A few brave women are scurrying along the path, walking happy dogs. All of them are walking briskly away from the storm, their usually relaxed paces quickened. They all, knowingly or unknowingly cast glances behind them, checking the progress of the clouds.

I probably shouldn’t still be out here, the wind has picked up and the temperature has dropped but for some reason I don’t want to let the storm intimidate me. So, for kicks and giggles I start jogging toward it, playing chicken. It will win of course, but for my brief instant of defiance I felt free. Wouldn’t it be nice if we could see life’s storms brewing on the horizon and have the chance to outrun them as well?
I may have dared the storm a bit too long, if I want to get home before the hail, for that is undoubtedly what these black clouds are carrying, I’m going to have to pick up the pace. The man is gone. Either his ex-girlfriend hung up on him or he’s continuing his pleading inside thanks to the storm.

Tulips and daffodils and crocus and hyacinth don't even acknowledge my presence as I sprint past them. The sky is inky black now but I’m almost home. I put on a last burst of speed. Just as I step onto my covered front porch, the sky booms and lets loose a torrent of hail.

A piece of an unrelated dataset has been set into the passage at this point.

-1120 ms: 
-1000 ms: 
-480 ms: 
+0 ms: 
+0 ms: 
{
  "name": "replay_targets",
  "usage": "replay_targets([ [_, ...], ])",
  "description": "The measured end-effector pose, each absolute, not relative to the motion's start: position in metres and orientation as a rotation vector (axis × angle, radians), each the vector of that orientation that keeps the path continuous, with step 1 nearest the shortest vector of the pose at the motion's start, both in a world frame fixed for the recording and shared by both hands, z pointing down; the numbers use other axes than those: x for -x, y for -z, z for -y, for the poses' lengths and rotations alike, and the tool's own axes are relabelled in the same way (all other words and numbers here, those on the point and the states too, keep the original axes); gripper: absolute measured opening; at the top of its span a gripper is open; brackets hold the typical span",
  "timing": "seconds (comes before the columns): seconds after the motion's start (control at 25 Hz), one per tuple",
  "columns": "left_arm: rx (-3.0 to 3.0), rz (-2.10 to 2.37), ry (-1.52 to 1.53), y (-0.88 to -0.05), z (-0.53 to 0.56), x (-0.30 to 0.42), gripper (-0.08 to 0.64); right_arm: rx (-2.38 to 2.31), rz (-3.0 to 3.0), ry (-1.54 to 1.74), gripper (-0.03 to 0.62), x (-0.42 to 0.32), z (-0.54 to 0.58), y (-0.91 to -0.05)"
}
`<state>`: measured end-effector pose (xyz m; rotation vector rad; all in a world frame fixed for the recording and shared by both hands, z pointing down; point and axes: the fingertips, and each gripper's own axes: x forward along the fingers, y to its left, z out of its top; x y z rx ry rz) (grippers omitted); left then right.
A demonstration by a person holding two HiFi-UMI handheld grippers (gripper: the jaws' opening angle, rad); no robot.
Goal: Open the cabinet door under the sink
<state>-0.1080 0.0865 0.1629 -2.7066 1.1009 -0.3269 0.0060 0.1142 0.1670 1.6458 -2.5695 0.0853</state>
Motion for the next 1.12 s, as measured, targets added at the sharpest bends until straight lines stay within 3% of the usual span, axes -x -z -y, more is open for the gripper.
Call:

The white balls bounce harmlessly a few feet away.

I smile.

I beat you.

Saturday, March 17, 2012

Blog Prompt #5

People die here.

This land is as remorseless as it is beautiful. Our efforts to modernize and educate can only change those who visit. They cannot change the terrain itself. It stands tall, immutable to all human influences. Gneiss, schist and limestone bare themselves before the awed eyes of tourists and to the elements. We flock to it by the thousands, snapping pictures, taking tours, hiking or rafting. It is famous, a celebrity, and it doesn’t care. We are mere phantoms, coming and going as it has seen people come and go over thousands of years.

It is a great rip in fabric of the earth, a giant furrow slashed across the surface, a testament to the power of water in flood. Was it painful, having that much of you ripped away? To lose the solid ground you thought you stood upon? There are some things time can never heal.

The Colorado River surges a mile straight down from my feet, a tiny ribbon of blue winding its way for miles and miles through the heat, chipping away at the rock walls as it goes.
It is a pleasant 75 degrees where I stand on the edge of the North Rim, camera dangling uselessly. No photograph can do this place justice. It’s too vast, too old, too personal to violate with a picture.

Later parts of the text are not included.